Золотые кувшинки - страница 50
Это был мой дебют в московской печати. Я вырезал фельетон о холере и в тот же вечер преподнёс его Нине Гольдиной: она ведь была медичкой. Я брал реванш за вечер в кафе «Домино».
В день напечатания фельетона я получил извещение о том, что зачислен студентом январского набора Московского государственного университета. Начиналась учёба. Открывалась новая жизнь.
УНИВЕРСИТЕТ
В первые недели я не пропускал ни одной лекции, хотя посещать их в ту пору было необязательно. Занятия проводились вечером. Целый день я работал в редакции газеты, куда устроил меня Ваня Фильков, а вечером отправлялся на Моховую. И каждый раз, открывая массивную дверь, вступая под своды старинного здания, в саду которого стояли высокие фигуры Герцена и Огарёва, испытывал какое-то необычайное чувство благоговения и гордости.
С каким почтением взирал я на старых, заслуженных профессоров! Апостольское благообразие Павла Никитича Сакулина, виртуозное красноречие Михаила Андреевича Рейснера - всё казалось мне захватывающе прекрасным.
И я слушал все какие только мог лекции - и по своему, литературному отделению, и по отделению права (там читал Рейснер!), и даже по отделению статистики (академическая борода профессора Вихляева!). Я слушал, слушал, слушал… Исписывал целые тетради, стараясь не про пустить ни одного слова. Где-то они у меня до сих пор сохранились, эти старые толстые черновики в клеёнчатых рубашках - лекции Георгия Ивановича Челпанова, Петра Семёновича Когана, Владимира Максимовича Фриче… Лекции профессора Котляревского, и академика Богословского, и академика Орлова… Это была пора первой любви. Пора первого накопления знаний. Сколько было тогда сумбура в голове, сколько путаницы! Но я учился. Впервые по-настоящему учился. А по ночам жадно читал книги, толстые книги по истории литературы. Книги о Грибоедове и Сервантесе, о Пушкине и Мольере…
Я перечитывал классиков - Тургенева, Толстого, Горького. Многие книги я открывал впервые. Я познакомился наконец с Франсуа Рабле; по-иному, чем в детстве, прочитал и полюбил лорда Байрона.
Я спал по три часа в сутки. Мама, переехавшая ко мне, горестно смотрела на растущие стопки книг, которые заполняли всю нашу комнату, и тихо пододвигала стакан молока с толстым ломтём хлеба. О еде я, впрочем, никогда не забывал, поглощая изрядное количество бутербродов одновременно с духовной пищей.
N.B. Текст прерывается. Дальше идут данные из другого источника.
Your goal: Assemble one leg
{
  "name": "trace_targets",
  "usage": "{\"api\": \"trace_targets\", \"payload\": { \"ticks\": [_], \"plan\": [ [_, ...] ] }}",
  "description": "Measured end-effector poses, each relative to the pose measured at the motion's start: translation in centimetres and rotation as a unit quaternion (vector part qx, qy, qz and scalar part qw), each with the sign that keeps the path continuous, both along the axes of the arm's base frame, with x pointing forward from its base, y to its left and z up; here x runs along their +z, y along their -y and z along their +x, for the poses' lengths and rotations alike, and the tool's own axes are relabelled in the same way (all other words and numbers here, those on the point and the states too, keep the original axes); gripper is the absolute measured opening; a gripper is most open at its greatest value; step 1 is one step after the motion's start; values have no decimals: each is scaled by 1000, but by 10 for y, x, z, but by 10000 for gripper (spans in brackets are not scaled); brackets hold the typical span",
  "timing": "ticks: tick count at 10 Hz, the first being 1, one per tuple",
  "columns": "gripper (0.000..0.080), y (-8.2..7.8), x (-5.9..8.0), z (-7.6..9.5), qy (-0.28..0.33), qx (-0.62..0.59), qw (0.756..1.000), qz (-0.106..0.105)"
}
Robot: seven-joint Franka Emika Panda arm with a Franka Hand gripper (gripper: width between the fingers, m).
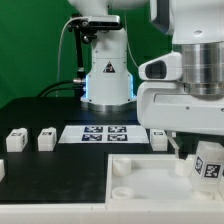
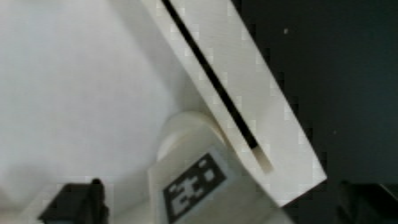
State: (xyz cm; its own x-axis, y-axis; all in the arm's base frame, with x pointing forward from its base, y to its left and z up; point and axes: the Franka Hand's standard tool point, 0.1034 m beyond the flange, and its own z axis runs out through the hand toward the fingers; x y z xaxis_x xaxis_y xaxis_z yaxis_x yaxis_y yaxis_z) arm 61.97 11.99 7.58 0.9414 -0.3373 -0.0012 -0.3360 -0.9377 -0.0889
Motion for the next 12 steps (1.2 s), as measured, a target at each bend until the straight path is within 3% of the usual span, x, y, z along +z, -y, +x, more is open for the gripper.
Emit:
{"api": "trace_targets", "payload": {
  "ticks": [2,3,4,5,6,7,10,12],
  "plan": [
    [649,5,2,5,21,117,993,-11],
    [622,3,1,4,18,81,997,-7],
    [471,3,1,4,18,86,996,-8],
    [471,3,1,4,18,82,996,-7],
    [332,1,1,4,13,27,1000,-1],
    [295,0,1,3,8,-30,1000,4],
    [295,1,1,4,-5,-174,985,16],
    [295,5,-1,6,-17,-345,937,50]
  ]
}}
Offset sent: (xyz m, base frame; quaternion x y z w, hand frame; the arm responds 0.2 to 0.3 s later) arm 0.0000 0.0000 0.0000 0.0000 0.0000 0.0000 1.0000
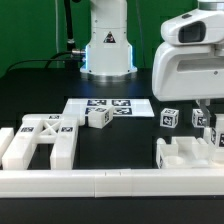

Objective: Assemble chair

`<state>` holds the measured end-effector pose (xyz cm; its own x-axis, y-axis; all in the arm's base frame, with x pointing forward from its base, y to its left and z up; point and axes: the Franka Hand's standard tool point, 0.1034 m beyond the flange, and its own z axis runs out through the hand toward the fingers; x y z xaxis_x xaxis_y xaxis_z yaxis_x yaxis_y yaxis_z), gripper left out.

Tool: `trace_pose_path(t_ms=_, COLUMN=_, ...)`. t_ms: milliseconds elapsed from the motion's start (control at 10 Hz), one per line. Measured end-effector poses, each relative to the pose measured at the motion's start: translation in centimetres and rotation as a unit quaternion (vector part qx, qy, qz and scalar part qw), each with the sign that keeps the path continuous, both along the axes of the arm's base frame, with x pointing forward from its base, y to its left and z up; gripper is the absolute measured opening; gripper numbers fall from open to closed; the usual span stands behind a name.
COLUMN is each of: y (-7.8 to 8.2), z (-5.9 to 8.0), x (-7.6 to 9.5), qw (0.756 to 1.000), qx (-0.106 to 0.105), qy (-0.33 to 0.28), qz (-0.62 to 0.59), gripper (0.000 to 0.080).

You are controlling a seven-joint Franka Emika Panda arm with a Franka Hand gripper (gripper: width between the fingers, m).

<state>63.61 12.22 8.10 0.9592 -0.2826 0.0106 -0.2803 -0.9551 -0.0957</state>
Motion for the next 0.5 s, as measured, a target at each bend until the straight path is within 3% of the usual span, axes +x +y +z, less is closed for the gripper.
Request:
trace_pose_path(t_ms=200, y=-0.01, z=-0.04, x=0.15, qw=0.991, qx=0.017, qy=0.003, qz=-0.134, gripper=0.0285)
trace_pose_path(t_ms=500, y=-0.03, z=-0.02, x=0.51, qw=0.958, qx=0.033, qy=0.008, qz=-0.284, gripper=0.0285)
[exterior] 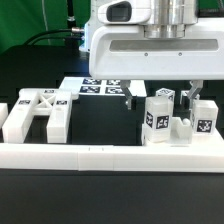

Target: Assemble chair

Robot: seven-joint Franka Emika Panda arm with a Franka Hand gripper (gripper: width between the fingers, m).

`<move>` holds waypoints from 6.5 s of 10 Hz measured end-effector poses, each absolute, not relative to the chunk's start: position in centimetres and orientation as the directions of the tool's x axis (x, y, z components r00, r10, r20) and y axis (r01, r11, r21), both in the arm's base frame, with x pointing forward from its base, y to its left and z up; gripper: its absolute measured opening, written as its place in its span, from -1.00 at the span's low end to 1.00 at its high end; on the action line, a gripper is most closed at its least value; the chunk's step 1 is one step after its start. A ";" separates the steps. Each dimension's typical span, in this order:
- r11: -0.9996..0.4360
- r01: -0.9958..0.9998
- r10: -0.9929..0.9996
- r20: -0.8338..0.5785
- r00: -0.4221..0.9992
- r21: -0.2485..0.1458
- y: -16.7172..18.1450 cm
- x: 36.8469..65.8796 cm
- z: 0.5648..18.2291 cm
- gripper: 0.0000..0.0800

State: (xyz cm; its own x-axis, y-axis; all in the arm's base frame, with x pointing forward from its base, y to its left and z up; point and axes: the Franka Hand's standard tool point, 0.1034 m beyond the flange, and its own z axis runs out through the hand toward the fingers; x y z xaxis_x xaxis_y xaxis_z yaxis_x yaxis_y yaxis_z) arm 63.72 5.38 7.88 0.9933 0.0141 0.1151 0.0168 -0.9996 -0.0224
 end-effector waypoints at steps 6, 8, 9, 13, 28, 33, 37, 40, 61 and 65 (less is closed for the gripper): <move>-0.995 0.095 0.094 0.116 0.989 -0.008 5.3 63.7 7.9 -0.28; -1.000 0.011 0.009 0.115 0.993 -0.019 5.3 63.7 7.9 -0.28; -0.996 -0.088 -0.091 0.120 0.989 -0.030 5.4 63.6 7.8 -0.28; -0.854 -0.516 -0.521 0.115 0.846 -0.073 5.8 63.4 7.7 -0.28; -0.816 -0.572 -0.578 0.117 0.808 -0.079 5.3 63.6 7.8 0.62; -0.975 -0.220 -0.221 0.144 0.965 -0.021 5.4 63.7 7.8 0.62; -1.000 0.004 0.007 0.144 0.990 0.022 5.3 63.6 7.8 0.62; -0.992 0.114 0.119 0.140 0.983 0.043 5.2 63.7 7.8 0.07; -0.552 -0.828 -0.834 0.071 0.547 -0.100 5.5 63.3 7.7 0.48; -0.780 -0.621 -0.625 0.102 0.774 -0.070 5.5 63.2 7.7 0.62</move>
Offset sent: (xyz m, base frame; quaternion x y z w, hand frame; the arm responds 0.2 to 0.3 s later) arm 0.0000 0.0000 0.0000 0.0000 0.0000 0.0000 1.0000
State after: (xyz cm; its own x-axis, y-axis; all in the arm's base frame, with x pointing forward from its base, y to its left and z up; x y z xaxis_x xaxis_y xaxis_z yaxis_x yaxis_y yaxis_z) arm 63.21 5.53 7.65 0.7738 -0.6251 0.1021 -0.6212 -0.7805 -0.0705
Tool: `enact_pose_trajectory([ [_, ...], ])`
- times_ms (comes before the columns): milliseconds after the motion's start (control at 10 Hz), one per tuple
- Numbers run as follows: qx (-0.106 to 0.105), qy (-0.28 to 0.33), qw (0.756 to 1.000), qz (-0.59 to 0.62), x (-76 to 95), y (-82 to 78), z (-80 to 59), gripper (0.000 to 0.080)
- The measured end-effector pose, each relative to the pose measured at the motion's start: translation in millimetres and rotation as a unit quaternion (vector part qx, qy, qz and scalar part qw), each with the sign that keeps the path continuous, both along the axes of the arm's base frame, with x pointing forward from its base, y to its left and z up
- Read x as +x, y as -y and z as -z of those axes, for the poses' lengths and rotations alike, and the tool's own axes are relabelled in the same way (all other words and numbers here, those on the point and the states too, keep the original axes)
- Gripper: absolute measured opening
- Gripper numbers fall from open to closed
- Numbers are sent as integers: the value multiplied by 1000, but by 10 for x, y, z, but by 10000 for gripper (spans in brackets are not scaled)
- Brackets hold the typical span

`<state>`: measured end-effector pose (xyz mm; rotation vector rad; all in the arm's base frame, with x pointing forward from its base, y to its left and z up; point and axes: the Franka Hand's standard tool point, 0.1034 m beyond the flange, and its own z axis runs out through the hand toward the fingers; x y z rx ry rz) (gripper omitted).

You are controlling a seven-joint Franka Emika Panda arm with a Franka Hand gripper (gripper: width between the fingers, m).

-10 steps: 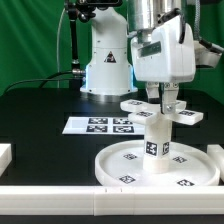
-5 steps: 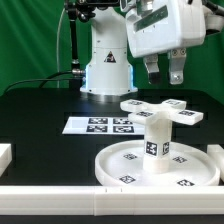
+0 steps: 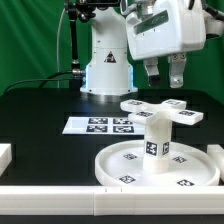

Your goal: Assemble round table

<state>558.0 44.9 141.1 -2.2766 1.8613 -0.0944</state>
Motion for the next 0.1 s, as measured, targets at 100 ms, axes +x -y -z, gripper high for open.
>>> enact_pose_trajectory([
  [100,0,0,1000,-1,-1,0,2,649],
])
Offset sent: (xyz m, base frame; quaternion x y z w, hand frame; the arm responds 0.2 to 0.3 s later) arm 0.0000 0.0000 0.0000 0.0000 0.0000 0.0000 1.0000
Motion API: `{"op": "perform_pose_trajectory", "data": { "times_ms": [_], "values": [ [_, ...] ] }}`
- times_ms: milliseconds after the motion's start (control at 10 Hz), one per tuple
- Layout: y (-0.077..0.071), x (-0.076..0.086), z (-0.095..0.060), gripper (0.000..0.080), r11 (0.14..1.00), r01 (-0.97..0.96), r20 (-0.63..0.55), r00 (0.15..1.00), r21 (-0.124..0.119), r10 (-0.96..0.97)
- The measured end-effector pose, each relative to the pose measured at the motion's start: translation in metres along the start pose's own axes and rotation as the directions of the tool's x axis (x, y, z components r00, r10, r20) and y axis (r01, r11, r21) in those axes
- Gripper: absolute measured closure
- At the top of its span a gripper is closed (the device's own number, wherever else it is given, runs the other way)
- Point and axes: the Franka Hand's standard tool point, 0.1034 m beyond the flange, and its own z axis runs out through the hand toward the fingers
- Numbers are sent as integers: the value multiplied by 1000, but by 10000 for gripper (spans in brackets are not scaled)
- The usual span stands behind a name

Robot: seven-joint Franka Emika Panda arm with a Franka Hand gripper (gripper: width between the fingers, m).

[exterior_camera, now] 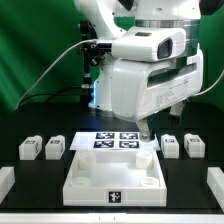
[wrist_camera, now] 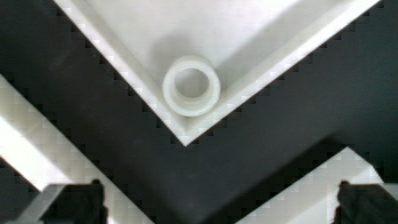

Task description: Assemble one leg

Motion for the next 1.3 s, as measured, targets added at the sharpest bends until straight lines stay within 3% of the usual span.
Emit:
{"op": "perform_pose_trajectory", "data": {
  "times_ms": [500, 600, 700, 800, 1000, 1200, 1300],
  "values": [
    [-2, 0, 1, 150, 999, 33, 3, 999, 0, -33],
    [-17, -5, 4, 150, 997, 76, 11, 997, 0, -76],
    [-29, -16, 7, 150, 989, 150, 11, 989, -5, -150],
    [-34, -32, 13, 150, 940, 340, 2, 940, -22, -340],
    [-37, -63, 28, 150, 827, 562, 3, 827, -14, -563],
    [-35, -64, 28, 150, 729, 685, 14, 729, -14, -684],
    [-35, -64, 29, 150, 756, 655, 12, 756, -13, -655]
  ]
}}
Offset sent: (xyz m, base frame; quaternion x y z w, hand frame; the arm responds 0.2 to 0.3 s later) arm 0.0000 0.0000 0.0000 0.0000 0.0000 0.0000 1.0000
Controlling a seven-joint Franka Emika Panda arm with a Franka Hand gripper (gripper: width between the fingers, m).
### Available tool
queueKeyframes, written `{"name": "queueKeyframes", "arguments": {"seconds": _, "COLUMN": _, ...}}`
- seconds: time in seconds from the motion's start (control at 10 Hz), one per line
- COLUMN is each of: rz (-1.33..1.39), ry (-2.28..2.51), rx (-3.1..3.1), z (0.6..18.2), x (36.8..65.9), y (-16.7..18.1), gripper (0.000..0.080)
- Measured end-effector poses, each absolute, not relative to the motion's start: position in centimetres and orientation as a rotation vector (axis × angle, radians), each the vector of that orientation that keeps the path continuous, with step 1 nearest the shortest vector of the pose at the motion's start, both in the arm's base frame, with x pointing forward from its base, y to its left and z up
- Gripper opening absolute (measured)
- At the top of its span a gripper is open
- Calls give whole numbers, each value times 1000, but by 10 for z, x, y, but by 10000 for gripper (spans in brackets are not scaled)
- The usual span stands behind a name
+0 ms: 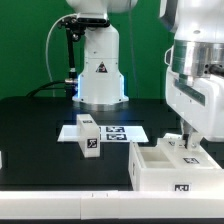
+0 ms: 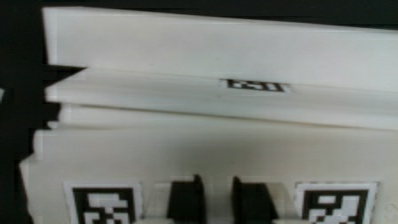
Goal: Assemble cabinet
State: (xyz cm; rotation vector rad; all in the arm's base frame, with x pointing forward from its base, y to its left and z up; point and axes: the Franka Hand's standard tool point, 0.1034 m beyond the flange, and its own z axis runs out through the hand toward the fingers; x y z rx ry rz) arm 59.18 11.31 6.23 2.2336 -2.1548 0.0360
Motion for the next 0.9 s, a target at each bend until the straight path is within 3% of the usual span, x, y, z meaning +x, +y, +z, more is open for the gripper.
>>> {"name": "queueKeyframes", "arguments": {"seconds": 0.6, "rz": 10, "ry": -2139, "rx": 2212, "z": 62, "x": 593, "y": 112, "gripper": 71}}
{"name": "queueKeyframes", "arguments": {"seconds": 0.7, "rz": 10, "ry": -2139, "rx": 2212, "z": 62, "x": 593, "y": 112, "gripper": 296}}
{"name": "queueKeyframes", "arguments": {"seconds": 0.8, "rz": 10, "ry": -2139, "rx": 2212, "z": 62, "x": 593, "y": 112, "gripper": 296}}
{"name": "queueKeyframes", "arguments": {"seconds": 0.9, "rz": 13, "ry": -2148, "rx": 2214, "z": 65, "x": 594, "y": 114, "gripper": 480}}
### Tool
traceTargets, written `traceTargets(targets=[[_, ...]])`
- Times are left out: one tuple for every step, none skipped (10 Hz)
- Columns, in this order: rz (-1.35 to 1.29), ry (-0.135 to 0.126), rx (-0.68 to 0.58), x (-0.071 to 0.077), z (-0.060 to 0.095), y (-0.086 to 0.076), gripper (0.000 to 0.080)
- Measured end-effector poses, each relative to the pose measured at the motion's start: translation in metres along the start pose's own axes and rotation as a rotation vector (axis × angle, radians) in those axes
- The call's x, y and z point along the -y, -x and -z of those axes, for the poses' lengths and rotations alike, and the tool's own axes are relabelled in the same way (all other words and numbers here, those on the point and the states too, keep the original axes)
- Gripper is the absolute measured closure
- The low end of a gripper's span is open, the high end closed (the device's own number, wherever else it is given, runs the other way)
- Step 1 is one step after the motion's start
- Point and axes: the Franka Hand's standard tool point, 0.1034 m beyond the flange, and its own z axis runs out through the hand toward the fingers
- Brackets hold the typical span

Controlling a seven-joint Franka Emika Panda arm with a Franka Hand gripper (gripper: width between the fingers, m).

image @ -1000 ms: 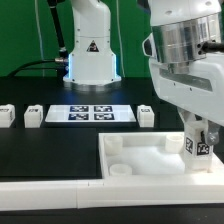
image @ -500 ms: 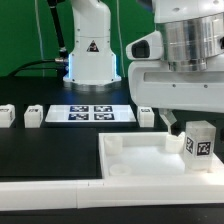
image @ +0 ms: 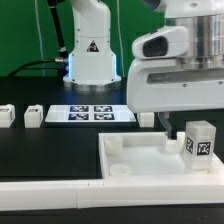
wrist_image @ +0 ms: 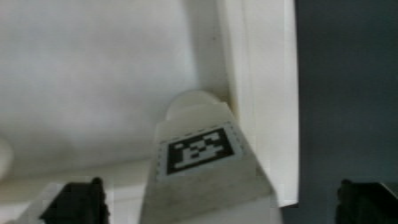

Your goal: Assemble square table

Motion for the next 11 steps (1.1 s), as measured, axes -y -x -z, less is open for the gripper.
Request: traceTargets(targets=[[0.008,-0.003,0.0,-0.0011,-0.0007,0.0001,0.015],[-0.021,-0.003,0.0,-0.0009,-0.0006,0.0,0.018],[-0.049,-0.005,0.0,-0.0005,-0.0006,0.0001,0.0333],[-0.1,-0.005,0.0,0.0,-0.0007,0.0002,0.0333],[-0.143,-0.004,0.001,-0.0004,-0.0008,0.0003,0.0483],[-0.241,-0.001,0.001,-0.0036,-0.0009,0.0002,0.05],[-0.274,-0.001,0.001,-0.0037,-0.001,0.0002,0.0501],[-0.379,-0.004,0.002,-0.0039,-0.0009,0.0,0.0501],[-0.577,-0.01,0.003,-0.0037,0.0002,-0.0003,0.0502],[-0.795,-0.01,0.006,-0.002,0.0009,0.0004,0.0502],[-0.955,-0.027,0.015,-0.0001,-0.0019,0.0021,0.0502]])
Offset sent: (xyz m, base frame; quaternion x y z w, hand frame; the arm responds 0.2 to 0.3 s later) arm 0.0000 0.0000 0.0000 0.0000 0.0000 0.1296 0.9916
Всё проходит. Прошли и эти первые недели страстной любви к университетской науке. И уже во втором полугодии встали другие, организационные проблемы: как сдать зачёт, не прослушав курса? И уже ловили профессоров на дому, по дороге в университет, чуть ли не в театре. Особой славой пользовался студент, сдавший экзамен по энциклопедии права профессору Котляревскому на извозчичьей пролётке.
Мы были молоды, восторженны, полны сил. Но чрезмерный труд изнурял и нас. Серьёзная работа днём, которая в наших редакционных условиях продолжалась и ночью, напряжённая учёба, к которой мы были совсем непривычны, и огромное количество всевозможных заседаний - это оказалось нелегко выдержать.
Но мы не жаловались. Университет жил большой общественной, так называемой «внешкольной» жизнью. Клуб располагался в помещении бывшей церкви. И потолок, и клубные стены были расписаны всевозможными благолепными картинами из библейской жизни со странными изречениями, написанными причудливой славянской вязью.
Рядом с ликами святых, ангелов и архангелов висели уже новые портреты, развешанные правлением клуба.
В клубных комнатах расселились ячейки. Пестрели заголовки:
ЯЧЕЙКА РКП ВНЕШНИКОВ. ЯЧЕЙКА ОЛЯ. ЯЧЕЙКА ЛКСМ ОПО И ОЛЯ
Нежное имя «ОЛЯ» означало: отделение литературы и языка, наше отделение. И плакаты:
ВЕЧЕР БЕЗЫМЕНСКОГО
ПОЭТ ЧИТАЕТ «КОМСОМОЛИЮ»
НОВЫЕ СТИХИ МАЯКОВСКОГО
СЕМАШКО В БОГОСЛОВСКОЙ АУДИТОРИИ ЧИТАЕТ
ЛЕКЦИЮ О ГИГИЕНЕ ДИСПУТ О ЛЮБВИ И ДРУЖБЕ
В объявлениях отражался сложный и пёстрый быт университета, быт нашего факультета общественных наук - ФОНа.
Внутрипартийная дискуссия в начале 20-х годов в университете протекала напряжённо и бурно.
Нас, комсомольцев, на закрытые партийные собрания не допускали, но и до комсомольских собраний докатывались волны дискуссии.